What is expected
Nothing but the lines from the start of the records below through the line that has "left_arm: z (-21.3" should appear, each exactly as given.

Recorded information
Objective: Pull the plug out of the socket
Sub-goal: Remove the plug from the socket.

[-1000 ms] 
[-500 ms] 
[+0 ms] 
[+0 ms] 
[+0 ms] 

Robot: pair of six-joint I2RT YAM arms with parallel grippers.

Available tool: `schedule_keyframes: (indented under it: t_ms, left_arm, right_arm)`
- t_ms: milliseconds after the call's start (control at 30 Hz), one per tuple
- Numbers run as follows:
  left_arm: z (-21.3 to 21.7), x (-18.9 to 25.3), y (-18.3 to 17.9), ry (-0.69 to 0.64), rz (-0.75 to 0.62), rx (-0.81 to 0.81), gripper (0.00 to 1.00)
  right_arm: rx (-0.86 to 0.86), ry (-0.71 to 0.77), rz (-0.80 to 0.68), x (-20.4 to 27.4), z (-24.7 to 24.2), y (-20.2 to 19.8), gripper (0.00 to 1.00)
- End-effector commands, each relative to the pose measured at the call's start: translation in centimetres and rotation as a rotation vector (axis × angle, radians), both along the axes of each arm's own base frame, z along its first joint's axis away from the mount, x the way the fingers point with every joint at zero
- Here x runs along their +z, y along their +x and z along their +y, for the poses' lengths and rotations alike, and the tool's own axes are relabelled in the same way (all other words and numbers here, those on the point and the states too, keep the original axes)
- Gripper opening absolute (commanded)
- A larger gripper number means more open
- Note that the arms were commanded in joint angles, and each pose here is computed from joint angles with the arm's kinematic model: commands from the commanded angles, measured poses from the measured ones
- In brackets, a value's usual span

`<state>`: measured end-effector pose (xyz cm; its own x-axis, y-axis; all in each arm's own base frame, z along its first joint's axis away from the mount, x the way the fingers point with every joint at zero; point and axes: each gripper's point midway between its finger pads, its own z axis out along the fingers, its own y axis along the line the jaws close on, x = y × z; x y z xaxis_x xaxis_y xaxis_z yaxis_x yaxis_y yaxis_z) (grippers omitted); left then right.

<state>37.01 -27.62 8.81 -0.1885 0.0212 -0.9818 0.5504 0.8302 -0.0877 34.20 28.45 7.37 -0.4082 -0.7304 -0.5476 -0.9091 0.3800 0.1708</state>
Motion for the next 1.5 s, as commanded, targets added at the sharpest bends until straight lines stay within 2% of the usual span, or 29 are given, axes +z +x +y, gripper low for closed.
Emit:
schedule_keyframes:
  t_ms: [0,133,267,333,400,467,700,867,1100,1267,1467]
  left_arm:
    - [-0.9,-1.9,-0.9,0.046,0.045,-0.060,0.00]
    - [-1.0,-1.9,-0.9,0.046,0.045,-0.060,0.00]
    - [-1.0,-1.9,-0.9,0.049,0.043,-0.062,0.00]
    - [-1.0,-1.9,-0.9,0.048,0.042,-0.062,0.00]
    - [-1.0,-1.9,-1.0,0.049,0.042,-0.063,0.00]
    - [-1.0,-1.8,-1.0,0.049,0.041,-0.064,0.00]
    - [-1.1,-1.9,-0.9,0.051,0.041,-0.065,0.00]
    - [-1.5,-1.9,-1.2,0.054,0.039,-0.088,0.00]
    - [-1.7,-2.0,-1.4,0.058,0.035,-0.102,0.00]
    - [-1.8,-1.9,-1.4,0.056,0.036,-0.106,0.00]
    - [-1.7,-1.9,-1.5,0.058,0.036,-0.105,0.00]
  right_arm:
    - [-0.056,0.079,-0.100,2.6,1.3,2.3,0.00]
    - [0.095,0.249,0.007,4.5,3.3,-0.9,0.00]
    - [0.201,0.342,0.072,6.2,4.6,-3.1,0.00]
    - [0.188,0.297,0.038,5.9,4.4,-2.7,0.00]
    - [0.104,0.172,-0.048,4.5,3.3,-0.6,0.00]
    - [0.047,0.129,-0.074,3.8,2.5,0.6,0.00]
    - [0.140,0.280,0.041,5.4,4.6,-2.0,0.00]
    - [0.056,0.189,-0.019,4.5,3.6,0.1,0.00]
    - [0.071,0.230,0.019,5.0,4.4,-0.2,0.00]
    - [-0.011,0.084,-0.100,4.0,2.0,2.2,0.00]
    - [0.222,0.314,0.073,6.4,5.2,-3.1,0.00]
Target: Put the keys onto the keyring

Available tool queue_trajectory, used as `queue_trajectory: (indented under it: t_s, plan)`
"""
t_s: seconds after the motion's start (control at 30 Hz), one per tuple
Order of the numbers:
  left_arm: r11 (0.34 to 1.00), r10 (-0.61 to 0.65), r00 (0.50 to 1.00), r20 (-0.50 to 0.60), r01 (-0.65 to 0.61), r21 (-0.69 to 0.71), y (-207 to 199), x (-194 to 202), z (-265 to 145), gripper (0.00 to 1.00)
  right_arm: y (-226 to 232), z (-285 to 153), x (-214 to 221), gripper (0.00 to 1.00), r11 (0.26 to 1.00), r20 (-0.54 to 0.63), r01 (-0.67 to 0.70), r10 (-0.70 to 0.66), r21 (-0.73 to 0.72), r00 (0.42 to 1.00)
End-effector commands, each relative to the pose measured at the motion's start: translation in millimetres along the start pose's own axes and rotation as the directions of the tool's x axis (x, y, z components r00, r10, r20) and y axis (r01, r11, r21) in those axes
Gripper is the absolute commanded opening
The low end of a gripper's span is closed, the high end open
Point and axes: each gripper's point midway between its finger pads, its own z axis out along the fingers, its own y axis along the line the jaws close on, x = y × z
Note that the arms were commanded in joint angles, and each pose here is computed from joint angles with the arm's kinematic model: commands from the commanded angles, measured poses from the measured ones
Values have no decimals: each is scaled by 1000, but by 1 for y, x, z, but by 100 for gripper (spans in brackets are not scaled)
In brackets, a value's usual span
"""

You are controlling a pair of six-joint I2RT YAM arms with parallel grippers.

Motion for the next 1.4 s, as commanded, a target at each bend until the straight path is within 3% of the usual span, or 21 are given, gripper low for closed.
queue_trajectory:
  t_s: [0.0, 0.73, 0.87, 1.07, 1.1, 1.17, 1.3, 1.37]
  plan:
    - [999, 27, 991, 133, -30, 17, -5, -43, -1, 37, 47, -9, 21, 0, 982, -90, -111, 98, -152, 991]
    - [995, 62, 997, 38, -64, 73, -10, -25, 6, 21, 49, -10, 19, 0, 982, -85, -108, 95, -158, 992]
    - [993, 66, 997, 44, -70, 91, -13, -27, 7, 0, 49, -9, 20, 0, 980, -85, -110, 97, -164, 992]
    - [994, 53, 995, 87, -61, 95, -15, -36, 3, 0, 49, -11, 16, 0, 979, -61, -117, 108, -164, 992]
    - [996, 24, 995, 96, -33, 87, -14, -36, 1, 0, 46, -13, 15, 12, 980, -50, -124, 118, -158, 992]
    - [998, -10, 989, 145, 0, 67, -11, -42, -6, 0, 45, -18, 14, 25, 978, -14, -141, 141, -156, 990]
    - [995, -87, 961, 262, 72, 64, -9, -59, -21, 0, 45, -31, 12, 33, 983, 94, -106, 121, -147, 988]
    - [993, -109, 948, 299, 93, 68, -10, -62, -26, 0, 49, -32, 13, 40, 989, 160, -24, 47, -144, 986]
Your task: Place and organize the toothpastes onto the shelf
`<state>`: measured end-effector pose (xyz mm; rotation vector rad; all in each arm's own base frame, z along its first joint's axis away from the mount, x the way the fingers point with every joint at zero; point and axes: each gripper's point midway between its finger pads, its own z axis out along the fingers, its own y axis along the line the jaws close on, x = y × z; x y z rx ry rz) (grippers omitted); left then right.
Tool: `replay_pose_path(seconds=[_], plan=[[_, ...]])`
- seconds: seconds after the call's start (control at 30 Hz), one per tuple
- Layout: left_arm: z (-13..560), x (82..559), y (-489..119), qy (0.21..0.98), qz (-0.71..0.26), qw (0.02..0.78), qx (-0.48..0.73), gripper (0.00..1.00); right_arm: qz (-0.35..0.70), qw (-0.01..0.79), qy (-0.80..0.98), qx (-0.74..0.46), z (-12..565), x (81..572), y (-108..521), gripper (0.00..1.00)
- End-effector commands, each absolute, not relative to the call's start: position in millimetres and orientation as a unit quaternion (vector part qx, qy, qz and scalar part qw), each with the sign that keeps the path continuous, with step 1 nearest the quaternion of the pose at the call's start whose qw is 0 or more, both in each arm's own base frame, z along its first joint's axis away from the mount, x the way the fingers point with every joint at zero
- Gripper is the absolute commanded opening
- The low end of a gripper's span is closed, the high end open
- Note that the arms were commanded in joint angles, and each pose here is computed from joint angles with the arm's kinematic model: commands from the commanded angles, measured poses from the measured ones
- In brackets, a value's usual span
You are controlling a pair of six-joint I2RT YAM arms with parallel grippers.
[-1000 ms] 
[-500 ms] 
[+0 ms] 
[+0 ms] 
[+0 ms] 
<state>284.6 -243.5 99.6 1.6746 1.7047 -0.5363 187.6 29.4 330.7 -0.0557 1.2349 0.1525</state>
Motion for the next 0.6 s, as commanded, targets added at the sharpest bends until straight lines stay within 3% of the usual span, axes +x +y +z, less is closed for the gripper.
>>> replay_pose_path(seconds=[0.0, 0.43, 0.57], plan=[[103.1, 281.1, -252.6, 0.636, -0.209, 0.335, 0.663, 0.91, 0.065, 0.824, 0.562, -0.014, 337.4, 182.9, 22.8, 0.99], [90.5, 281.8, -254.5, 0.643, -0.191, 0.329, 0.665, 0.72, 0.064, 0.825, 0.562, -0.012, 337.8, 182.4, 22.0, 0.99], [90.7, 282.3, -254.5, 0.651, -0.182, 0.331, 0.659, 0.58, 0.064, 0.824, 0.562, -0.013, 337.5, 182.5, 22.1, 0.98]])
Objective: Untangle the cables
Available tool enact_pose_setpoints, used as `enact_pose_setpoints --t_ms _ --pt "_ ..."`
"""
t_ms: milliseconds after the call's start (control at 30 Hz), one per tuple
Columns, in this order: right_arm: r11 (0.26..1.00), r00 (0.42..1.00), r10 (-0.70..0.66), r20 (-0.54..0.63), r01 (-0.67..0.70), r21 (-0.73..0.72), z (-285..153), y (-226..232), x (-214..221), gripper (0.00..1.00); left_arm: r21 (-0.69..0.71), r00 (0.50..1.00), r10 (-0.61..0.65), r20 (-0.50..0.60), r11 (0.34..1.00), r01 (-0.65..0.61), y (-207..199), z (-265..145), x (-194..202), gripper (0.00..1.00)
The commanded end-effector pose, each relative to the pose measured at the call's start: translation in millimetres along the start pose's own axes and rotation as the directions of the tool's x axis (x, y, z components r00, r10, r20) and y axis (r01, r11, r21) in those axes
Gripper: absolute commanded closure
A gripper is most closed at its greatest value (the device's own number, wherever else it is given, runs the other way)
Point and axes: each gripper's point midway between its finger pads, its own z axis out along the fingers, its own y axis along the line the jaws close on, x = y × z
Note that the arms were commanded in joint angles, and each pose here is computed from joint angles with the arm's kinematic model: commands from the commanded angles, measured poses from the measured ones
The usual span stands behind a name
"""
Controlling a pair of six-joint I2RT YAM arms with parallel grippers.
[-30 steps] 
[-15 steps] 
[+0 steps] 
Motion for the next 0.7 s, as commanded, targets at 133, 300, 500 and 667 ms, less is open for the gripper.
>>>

Task result
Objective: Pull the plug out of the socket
Sub-goal: Remove the plug from the socket.

[-1000 ms] 
[-500 ms] 
[+0 ms] 
[+0 ms] 
[+0 ms] 

Robot: pair of six-joint I2RT YAM arms with parallel grippers.

Available tool: `schedule_keyframes: (indented under it: t_ms, left_arm, right_arm)`
- t_ms: milliseconds after the call's start (control at 30 Hz), one per tuple
- Numbers run as follows:
  left_arm: z (-21.3 to 21.7), x (-18.9 to 25.3), y (-18.3 to 17.9), ry (-0.69 to 0.64), rz (-0.75 to 0.62), rx (-0.81 to 0.81), gripper (0.00 to 1.00)

The complete answer has been presented.